“I hate having social anxiety! My life would be so much better without it!”
I know I have in the past. I felt very justified thinking that.
I even agree that my life is better now that social anxiety doesn’t dominate me any longer – there’s some truth to that statement.
But hating and focusing on that fact that my life would be better, and is currently worse only keeps me down.
The problem with this “hate-thinking”
This kind of thinking isn’t the pathway to transforming yourself out of social anxiety into the life you really want to live.
It’s denying your current experience, which is all that you have.
Any rejection of what we are currently experiencing causes us to suffer needlessly.
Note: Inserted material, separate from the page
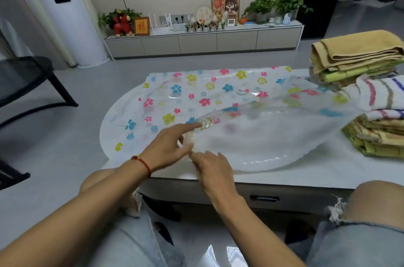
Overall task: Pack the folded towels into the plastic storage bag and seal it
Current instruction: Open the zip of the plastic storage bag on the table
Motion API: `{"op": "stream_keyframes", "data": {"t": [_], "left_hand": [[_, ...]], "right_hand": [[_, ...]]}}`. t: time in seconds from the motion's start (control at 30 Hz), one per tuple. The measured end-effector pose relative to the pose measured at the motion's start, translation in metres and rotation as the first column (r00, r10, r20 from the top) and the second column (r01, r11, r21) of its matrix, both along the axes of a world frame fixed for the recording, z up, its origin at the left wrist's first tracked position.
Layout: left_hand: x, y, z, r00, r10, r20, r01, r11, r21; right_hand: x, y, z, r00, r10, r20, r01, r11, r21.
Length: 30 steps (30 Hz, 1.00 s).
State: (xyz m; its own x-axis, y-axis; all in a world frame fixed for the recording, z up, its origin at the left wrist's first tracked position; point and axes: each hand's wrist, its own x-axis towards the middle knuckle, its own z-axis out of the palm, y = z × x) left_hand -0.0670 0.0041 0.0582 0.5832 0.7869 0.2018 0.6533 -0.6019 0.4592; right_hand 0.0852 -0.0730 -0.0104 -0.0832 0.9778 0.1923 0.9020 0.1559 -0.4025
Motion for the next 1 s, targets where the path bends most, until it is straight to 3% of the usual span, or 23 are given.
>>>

Here’s one of my favorites that I’ve heard a number of times, and even thought before:
“I hate extraverts and people that are really social, they have it so easy.”
So easy to look at those who are social as the bad guys.
But here’s the thing:
HATING DOES YOU NO GOOD.
HATING GETS YOU NOWHERE.
HATING WASTES YOUR VITAL ENERGY TO LIVE AND DO GREAT THINGS.
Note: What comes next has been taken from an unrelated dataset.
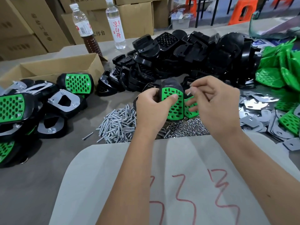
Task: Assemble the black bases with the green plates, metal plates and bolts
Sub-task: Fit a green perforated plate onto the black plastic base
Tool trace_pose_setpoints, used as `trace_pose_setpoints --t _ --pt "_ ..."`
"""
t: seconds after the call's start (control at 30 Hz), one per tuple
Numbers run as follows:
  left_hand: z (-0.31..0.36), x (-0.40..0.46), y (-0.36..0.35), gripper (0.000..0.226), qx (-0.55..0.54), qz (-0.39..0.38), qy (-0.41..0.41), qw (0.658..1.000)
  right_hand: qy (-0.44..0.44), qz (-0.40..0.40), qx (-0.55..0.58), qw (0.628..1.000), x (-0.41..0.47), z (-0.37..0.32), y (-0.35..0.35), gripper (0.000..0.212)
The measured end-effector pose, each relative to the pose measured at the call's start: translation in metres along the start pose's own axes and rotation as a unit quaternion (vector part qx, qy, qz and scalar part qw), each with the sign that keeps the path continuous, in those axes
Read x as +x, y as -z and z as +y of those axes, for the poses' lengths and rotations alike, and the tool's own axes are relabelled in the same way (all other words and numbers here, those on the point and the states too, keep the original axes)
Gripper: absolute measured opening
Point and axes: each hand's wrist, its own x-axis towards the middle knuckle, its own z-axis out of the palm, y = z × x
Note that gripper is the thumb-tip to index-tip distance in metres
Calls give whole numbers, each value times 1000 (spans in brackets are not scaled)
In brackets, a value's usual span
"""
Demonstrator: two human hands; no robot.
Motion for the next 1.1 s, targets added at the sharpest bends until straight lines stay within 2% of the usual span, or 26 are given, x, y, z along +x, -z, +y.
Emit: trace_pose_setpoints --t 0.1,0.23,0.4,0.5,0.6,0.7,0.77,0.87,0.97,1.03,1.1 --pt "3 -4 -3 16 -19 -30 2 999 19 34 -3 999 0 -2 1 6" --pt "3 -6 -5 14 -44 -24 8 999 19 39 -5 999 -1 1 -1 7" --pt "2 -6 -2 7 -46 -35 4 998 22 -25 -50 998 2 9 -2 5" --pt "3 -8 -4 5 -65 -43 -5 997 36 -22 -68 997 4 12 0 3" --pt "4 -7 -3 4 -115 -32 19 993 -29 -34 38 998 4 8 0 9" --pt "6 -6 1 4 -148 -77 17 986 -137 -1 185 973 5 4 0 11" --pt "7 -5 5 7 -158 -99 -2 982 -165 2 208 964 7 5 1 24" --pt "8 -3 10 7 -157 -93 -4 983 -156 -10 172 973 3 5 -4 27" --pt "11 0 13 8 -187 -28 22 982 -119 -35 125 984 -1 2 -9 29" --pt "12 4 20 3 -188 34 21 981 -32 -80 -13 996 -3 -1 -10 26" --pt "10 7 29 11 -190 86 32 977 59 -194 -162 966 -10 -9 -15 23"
That’s right, all that energy you put into hating having social anxiety, yourself or others is precious energy you could be directing towards your recovery.
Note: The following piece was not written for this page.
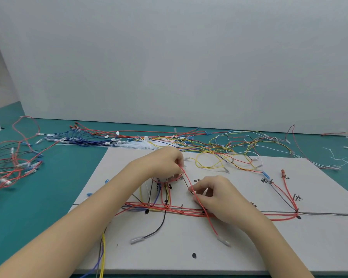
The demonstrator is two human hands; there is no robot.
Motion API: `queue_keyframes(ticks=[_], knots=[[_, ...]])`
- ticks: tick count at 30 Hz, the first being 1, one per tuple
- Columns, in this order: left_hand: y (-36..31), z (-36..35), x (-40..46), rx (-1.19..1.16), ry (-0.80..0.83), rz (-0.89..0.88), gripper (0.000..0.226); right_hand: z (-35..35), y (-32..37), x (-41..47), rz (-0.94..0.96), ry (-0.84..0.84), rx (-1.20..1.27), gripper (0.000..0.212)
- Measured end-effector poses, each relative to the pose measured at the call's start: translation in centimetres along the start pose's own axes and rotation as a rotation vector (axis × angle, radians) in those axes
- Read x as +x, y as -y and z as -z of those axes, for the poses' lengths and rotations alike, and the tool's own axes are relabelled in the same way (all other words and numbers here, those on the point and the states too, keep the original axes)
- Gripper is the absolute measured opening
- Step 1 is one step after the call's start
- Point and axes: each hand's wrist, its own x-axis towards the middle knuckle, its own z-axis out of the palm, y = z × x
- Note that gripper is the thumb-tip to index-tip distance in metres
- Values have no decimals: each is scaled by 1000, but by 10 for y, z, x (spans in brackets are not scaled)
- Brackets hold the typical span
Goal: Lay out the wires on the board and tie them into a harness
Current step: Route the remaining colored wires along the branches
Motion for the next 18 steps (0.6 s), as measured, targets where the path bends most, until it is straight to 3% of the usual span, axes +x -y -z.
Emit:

Plus all you’re doing is reinforcing the negative thought, focusing on the same thing, which just keeps you stuck. It doesn’t make you any worse per say, but you’ll stay stuck.
So how do you stop hating and starting breaking the pattern?
1) Start paying attention to how you feel when those thoughts show up. Label the feeling, nonjudgmentally.
2) Reframe the “I hate” thoughts to shift your attention to a rational statement – something like “Ok, I know that if I hate having social anxiety that does no me good. So instead I accept what I’m feeling and move forward.”
Ok that’s a bit long for a statement, and I’m sure you could come up with a shorter, more powerful statement that relates to you, but you get my point.
3) Breathing mindfully into the feeling of negativity/hate/discomfort
4) Shift your body in a big way – open up your posture, breathe deep
Now these of course are all small suggestions/techniques to give you a seed. I suggest practicing things like these in combination.
Of course it’s not about a particular technique but to literally retrain your brain, body and emotions to respond differently around people.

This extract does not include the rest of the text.